I'm sort of interested to see how they are going to work the moral calculus here. If some aliens show up and heal millions upon millions of people and achieve world peace, how exactly could you justify forming a resistance to expel them? Even if they were all about stealing our water and eating our flesh, they did bring about world peace. Maybe the aliens will start eating people en masse to really make us turn against that whole thing.

Though I can see this show causing a lot of political ramifications. I mean, what the fuck was up with bringing up Universal Health Care? I know I talk about it at least once a week here, but in this show that has the V's in favor of it, even if it's under a rouse, it's still going to be fodder for the conservative right to protest. The Teabaggers already are going crazy with Obama for the birth certificate, I can see them running with this whole V stuff and making it even more annoying to see them protest stupid shit.

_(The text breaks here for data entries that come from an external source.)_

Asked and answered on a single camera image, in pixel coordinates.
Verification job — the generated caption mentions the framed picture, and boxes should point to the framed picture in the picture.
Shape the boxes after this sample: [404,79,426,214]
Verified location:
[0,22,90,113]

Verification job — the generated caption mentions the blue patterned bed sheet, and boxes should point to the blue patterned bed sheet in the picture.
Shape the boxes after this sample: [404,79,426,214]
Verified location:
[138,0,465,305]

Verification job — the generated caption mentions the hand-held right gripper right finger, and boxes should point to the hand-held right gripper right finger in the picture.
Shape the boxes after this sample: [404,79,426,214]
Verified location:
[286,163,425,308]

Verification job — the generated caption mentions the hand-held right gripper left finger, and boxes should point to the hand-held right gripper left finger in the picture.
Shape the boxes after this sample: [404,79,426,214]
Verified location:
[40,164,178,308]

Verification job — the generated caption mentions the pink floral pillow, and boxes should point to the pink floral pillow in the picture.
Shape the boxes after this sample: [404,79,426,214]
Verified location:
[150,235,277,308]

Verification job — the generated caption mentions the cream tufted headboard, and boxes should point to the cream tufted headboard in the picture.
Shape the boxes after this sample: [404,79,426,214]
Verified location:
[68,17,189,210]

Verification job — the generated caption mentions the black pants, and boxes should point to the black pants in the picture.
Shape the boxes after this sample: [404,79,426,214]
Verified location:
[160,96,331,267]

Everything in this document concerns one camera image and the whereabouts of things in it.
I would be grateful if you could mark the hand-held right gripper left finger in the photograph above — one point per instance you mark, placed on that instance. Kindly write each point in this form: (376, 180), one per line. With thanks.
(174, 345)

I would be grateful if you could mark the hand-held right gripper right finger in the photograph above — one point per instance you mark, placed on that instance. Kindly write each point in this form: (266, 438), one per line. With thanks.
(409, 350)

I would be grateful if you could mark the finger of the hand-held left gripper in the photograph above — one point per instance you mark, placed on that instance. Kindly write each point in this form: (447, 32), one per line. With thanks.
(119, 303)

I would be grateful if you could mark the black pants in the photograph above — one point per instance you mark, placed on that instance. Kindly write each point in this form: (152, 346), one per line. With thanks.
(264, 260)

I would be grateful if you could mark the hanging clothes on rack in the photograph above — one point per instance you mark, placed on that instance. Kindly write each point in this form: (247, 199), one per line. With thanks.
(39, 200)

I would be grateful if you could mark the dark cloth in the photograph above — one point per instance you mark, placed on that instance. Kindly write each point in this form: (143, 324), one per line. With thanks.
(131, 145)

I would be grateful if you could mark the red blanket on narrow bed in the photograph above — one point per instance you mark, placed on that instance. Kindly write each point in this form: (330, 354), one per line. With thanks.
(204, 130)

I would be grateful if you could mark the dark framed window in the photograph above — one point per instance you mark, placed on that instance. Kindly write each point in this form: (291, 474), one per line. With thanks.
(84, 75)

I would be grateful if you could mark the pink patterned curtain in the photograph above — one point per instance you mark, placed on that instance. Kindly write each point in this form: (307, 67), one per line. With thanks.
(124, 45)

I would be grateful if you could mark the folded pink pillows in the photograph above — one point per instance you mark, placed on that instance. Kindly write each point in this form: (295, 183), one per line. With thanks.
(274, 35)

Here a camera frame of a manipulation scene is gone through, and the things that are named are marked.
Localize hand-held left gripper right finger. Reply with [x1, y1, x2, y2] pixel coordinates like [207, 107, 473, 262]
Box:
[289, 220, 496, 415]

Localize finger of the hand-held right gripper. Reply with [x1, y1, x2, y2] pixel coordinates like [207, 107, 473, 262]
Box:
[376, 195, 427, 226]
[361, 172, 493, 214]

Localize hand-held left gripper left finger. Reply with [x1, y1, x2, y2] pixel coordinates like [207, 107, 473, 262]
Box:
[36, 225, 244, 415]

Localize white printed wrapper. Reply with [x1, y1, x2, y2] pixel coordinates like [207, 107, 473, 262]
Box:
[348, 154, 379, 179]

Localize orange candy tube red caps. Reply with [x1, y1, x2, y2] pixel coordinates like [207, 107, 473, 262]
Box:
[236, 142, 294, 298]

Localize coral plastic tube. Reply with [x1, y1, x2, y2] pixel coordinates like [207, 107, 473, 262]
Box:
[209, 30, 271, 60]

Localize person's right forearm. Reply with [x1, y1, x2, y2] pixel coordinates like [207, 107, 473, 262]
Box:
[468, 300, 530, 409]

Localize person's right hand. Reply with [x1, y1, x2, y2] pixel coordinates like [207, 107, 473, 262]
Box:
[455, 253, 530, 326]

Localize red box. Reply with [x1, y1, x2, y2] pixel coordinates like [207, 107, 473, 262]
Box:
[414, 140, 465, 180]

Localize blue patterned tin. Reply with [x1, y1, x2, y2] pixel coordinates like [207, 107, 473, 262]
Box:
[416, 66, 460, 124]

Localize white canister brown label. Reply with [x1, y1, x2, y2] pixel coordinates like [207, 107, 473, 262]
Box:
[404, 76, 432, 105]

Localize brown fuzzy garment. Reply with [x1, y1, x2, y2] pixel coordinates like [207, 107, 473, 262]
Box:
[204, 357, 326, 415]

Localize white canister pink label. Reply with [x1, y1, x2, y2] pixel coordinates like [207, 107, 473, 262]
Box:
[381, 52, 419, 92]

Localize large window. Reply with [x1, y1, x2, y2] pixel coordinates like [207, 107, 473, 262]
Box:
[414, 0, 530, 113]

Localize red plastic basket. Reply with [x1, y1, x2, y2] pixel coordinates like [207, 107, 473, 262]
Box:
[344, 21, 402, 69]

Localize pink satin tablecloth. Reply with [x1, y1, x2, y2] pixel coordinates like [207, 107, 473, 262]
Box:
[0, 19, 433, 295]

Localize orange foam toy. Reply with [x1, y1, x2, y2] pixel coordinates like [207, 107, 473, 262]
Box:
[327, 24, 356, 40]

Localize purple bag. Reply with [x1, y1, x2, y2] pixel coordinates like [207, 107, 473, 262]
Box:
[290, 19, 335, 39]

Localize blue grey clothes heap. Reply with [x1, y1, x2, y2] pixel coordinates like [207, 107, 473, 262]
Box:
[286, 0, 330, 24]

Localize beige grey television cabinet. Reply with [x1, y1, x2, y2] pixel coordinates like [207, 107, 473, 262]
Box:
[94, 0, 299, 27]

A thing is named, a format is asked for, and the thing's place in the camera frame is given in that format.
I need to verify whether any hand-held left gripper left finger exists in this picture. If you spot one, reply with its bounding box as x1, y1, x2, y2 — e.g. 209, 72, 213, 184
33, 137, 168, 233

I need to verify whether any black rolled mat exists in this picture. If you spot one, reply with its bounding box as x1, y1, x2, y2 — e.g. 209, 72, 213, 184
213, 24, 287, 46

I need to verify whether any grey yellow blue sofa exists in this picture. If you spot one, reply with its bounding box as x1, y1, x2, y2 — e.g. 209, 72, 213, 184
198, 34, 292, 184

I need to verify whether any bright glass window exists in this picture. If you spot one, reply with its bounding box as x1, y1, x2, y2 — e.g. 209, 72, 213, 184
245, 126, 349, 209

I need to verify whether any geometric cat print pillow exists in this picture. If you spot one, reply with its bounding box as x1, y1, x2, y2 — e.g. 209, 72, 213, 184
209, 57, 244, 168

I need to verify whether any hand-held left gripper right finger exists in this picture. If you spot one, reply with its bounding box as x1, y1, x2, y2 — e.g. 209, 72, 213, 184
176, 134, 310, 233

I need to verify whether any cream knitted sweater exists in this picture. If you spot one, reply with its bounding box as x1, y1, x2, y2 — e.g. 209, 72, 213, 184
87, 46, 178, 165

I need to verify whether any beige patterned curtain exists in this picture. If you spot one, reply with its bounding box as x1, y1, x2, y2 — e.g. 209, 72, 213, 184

It's bad enough that Coast 2 Coast is constantly ranting and raving about the reptilians. Clearly a case of one too many red neck hicks who watched the original V mini series acting out. But now with this we're going to get even more crack pot fools talking about this. I suppose it's a lot better than talking about Mel's Hole, right?

Then again, while I saw the current political situation reflected in what the Vs were attempting to do, I did see some Scientology parallels, mostly in the interview with Queen V, where she was ready to walk out unless they didn't mention things that would portray them in a bad light.

So there you have it. A little history lesson into another famous day that was marketed as a "remember", hmmmm. I wonder if we'll have a "never forget the 11th of September" chant in a couple hundred years. And there's your taste of history and television talk.

Happy Bonfire Night everyone! Long live the rich aristocracy!